It seems unbelievable, but just six years after Van Gogh’s death, a group of students in the northern Dutch city of Groningen put on an ambitious exhibition in his honour, featuring more than 100 of his works. Van Gogh, having failed dismally to sell his paintings, was then hardly known outside avant-garde circles—and hardly at all among the citizens of Groningen. The 1896 exhibition is now being marked with a homage show, How Van Gogh came to Groningen, which opened this week (until 5 May 2025).
Willem Leuring (1864-1936), who was studying medicine, contacted Vincent’s sister-in-law Jo Bonger to ask whether she might be willing to “send us everything” by Van Gogh for an exhibition in Groningen’s museum. Writing on 4 February 1896, Leuring did not know what Bonger had, but it was actually several hundred paintings. With just one large room on the museum’s upper floor, there wouldn’t have been wall space for them all.
Bonger quickly agreed to lend 102 paintings, sending them by rail on the 200-kilometre journey to Groningen. The show opened on 21 February, just over a fortnight after Leuring’s letter. Twenty five drawings were also borrowed from the Dutch private collector Hidde Nijland, making it the largest exhibition of Van Gogh’s work since his death. In its six days, the show attracted 1,600 visitors. That may not sound many, but a huge Van Gogh retrospective in much more populous Amsterdam in 1905 attracted only 4,500 people in two months.
Most of the paintings in 1896 were unframed and they may well have been simply nailed to the walls. They included three still lifes of sunflowers (August-September 1887 and August 1888), Starry Night over the Rhône (September 1888), Van Gogh’s Bedroom (October 1888) and Poppy Field (June 1890).
Bonger also lent Henri de Toulouse-Lautrec’s pastel Portrait of Vincent van Gogh. This was because Leuring wanted to hang an image of Van Gogh below a wreath “mainly consisting of thorns with here and there a few laurel leaves”. The thorns alluded to his martyrdom for art and the laurel for his achievements.
Today’s tribute
The students’ pathbreaking exhibition is now being celebrated by the Groninger Museum, which in 1994 moved to a new building just opposite Groningen’s railway station. This is now the venue of How Van Gogh came to Groningen.

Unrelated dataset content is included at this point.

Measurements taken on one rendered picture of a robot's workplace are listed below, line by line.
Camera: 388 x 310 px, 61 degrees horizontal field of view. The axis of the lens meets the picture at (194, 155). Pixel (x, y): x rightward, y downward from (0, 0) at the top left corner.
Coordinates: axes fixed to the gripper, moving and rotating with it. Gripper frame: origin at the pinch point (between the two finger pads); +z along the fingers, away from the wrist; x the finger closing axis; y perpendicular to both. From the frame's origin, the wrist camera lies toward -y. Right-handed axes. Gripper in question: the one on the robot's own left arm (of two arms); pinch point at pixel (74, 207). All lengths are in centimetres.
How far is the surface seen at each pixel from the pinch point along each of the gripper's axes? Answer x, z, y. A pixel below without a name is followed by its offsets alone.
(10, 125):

The guest curator Mariëtta Jansen stresses that the artist’s work “came to Groningen thanks to one person: Jo Bonger”. The current show includes 10 paintings (all on loan from other Dutch museums) and 28 drawings, all of which have a link with Groningen (25 of the drawings were in 1896 lent by Nijland, but are now owned by the Kröller-Müller Museum in Otterlo). How Van Gogh came to Groningen includes a huge amount of contextual material, so altogether there are 250 items, including works by other artists, documents and other objects. Organising exhibitions takes longer than it did in 1896: Jansen started work on it six years ago.
The show also examines the influence of Van Gogh on later Groningen artists, particularly on a group of avant-garde painters who came together in 1918. They called themselves De Ploeg (The Plough), because they believed that the city’s art “needed a good ploughing so new things can germinate”.

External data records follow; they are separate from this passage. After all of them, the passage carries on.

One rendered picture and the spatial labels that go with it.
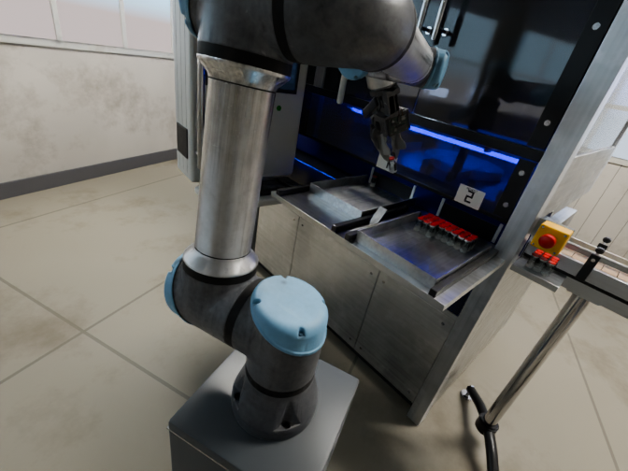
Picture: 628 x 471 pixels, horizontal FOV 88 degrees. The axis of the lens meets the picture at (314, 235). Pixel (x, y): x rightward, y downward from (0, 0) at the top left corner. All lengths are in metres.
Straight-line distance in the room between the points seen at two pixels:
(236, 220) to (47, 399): 1.39
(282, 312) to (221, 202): 0.17
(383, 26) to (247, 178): 0.23
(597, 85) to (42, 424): 2.01
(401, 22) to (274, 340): 0.40
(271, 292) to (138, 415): 1.18
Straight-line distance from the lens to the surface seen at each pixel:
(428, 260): 0.98
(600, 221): 3.96
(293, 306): 0.47
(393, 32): 0.41
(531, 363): 1.47
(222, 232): 0.47
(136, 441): 1.54
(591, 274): 1.25
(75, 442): 1.60
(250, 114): 0.43
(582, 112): 1.09
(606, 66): 1.09
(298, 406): 0.57
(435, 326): 1.38
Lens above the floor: 1.33
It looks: 29 degrees down
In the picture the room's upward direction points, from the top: 11 degrees clockwise

The dedication of the De Ploeg artists to Van Gogh is obvious in a series of sunflower paintings, created by members of the group in the 1920s, some of which are brought together on a wall in the current exhibition. Although each painter worked in their own personal style, the subject matter was clearly inspired by Van Gogh.
The De Ploeg artists also wanted to create a memorial to their hero. In 1922 the group’s minutes record that “several members asked whether it would not be possible to erect a statue for Van Gogh”. This never happened, and it would not be until 1961 that the first large-scale public statue of the artist was created by Ossip Zadkine for the village of Auvers-sur-Oise, where Van Gogh died.

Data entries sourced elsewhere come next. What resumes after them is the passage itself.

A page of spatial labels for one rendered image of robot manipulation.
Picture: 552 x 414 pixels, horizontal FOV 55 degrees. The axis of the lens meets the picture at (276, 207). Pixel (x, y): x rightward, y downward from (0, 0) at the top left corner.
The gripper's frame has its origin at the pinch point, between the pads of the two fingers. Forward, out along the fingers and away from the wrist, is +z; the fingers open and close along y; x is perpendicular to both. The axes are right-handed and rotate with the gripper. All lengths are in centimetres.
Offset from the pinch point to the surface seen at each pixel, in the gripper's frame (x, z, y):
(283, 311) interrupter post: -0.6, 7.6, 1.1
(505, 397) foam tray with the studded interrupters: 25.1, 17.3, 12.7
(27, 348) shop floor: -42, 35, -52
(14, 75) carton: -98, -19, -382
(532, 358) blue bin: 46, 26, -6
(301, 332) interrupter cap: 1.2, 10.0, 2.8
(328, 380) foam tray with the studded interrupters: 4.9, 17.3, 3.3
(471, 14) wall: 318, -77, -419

As for Leuring, he became a respected dermatologist. His love for Van Gogh did not wain after his student days. In around 1901 he bought two Van Goghs, including Landscape under Stormy Sky (April 1889). After passing through various hands this painting sold for $54m at Sotheby’s in 2015.
Stolen, then recovered in an Ikea bag
Along with the current exhibition, visitors to the Groninger Museum will have another treat to discover. Van Gogh’s Parsonage Garden at Nuenen in Spring (March 1884) is back on display after it was stolen. It was seized in a smash-and-grab raid when it was on loan to a museum in the Dutch town of Laren in 2020 and recovered in dramatic circumstances three years later.
Displayed with the painting is the Ikea shopping bag in which it was recovered—and handed over to the Groninger Museum’s director Andreas Blühm. The museum label names the designers of the ubiquitous blue plastic bag as the distinguished Danish siblings Marianne and Knut Hagberg, who created it in 1989. The wall label explains that the bag was made for “carrying heavy objects”, wryly noting that it “was not designed for transporting delicate works of art”.